Hi,
I am building a cluster based on Jetsons, now three Nanos (4GB + 2x2GB) but soon I will add a few TX1/TX2.
I have set the Kubernetes cluster, as you can see here (the 4GB Nano is the Master)
dora@dora-desktop:~$ kubectl get nodes
NAME STATUS ROLES AGE VERSION
dora-desktop Ready control-plane,master 31h v1.23.1
dora1-desktop Ready worker 30h v1.23.1
dora2-desktop Ready worker 30h v1.23.1
I have pull the docker container l4t-tensorflow:r32.6.1-tf2.5-py3
I run the container with docker run, and when I try to get the number of GPUs / Memory with python and tensorflow, I get:
root@dora-desktop:/# python3 -c "import tensorflow as tf;physical_devices = tf.config.list_physical_devices();print(physical_devices)"
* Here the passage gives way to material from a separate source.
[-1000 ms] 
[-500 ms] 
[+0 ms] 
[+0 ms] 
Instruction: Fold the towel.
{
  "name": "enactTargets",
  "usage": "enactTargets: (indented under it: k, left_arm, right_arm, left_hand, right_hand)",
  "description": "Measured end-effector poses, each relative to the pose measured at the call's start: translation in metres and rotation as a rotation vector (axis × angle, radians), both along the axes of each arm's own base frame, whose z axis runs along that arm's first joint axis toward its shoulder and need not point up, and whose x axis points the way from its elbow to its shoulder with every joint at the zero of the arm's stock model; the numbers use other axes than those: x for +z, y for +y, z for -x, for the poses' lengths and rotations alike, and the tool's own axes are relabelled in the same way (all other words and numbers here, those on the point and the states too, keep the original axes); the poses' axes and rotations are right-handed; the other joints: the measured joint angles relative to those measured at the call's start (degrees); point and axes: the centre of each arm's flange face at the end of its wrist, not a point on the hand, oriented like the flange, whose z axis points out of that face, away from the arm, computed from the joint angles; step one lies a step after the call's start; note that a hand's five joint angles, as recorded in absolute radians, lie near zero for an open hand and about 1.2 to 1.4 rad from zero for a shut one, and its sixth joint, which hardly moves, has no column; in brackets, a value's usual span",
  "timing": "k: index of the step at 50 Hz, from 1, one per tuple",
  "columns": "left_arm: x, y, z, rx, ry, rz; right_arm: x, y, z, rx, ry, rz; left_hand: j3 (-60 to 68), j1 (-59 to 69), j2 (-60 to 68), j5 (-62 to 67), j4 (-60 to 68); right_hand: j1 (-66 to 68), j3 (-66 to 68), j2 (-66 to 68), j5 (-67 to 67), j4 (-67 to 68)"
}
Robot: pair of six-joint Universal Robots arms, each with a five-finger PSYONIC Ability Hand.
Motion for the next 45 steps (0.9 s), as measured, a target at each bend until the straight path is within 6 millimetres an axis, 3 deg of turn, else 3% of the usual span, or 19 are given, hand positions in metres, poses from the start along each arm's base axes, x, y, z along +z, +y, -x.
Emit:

2022-01-20 20:01:44.841147: I tensorflow/stream_executor/platform/default/dso_loader.cc:53] Successfully opened dynamic library libcudart.so.10.2
2022-01-20 20:01:50.222173: I tensorflow/stream_executor/platform/default/dso_loader.cc:53] Successfully opened dynamic library libcuda.so.1
2022-01-20 20:01:50.236451: I tensorflow/stream_executor/cuda/cuda_gpu_executor.cc:1001] ARM64 does not support NUMA - returning NUMA node zero
2022-01-20 20:01:50.236618: I tensorflow/core/common_runtime/gpu/gpu_device.cc:1734] Found device 0 with properties:
pciBusID: 0000:00:00.0 name: NVIDIA Tegra X1 computeCapability: 5.3
coreClock: 0.9216GHz coreCount: 1 deviceMemorySize: 3.87GiB deviceMemoryBandwidth: 194.55MiB/s
2022-01-20 20:01:50.236772: I tensorflow/stream_executor/platform/default/dso_loader.cc:53] Successfully opened dynamic library libcudart.so.10.2
2022-01-20 20:01:50.288994: I tensorflow/stream_executor/platform/default/dso_loader.cc:53] Successfully opened dynamic library libcublas.so.10
2022-01-20 20:01:50.289184: I tensorflow/stream_executor/platform/default/dso_loader.cc:53] Successfully opened dynamic library libcublasLt.so.10
2022-01-20 20:01:50.333929: I tensorflow/stream_executor/platform/default/dso_loader.cc:53] Successfully opened dynamic library libcufft.so.10
2022-01-20 20:01:50.374851: I tensorflow/stream_executor/platform/default/dso_loader.cc:53] Successfully opened dynamic library libcurand.so.10
2022-01-20 20:01:50.485243: I tensorflow/stream_executor/platform/default/dso_loader.cc:53] Successfully opened dynamic library libcusolver.so.10
2022-01-20 20:01:50.521378: I tensorflow/stream_executor/platform/default/dso_loader.cc:53] Successfully opened dynamic library libcusparse.so.10
2022-01-20 20:01:50.523064: I tensorflow/stream_executor/platform/default/dso_loader.cc:53] Successfully opened dynamic library libcudnn.so.8
2022-01-20 20:01:50.523720: I tensorflow/stream_executor/cuda/cuda_gpu_executor.cc:1001] ARM64 does not support NUMA - returning NUMA node zero
2022-01-20 20:01:50.524359: I tensorflow/stream_executor/cuda/cuda_gpu_executor.cc:1001] ARM64 does not support NUMA - returning NUMA node zero
2022-01-20 20:01:50.524825: I tensorflow/core/common_runtime/gpu/gpu_device.cc:1872] Adding visible gpu devices: 0
[PhysicalDevice(name='/physical_device:CPU:0', device_type='CPU'), PhysicalDevice(name='/physical_device:GPU:0', device_type='GPU')]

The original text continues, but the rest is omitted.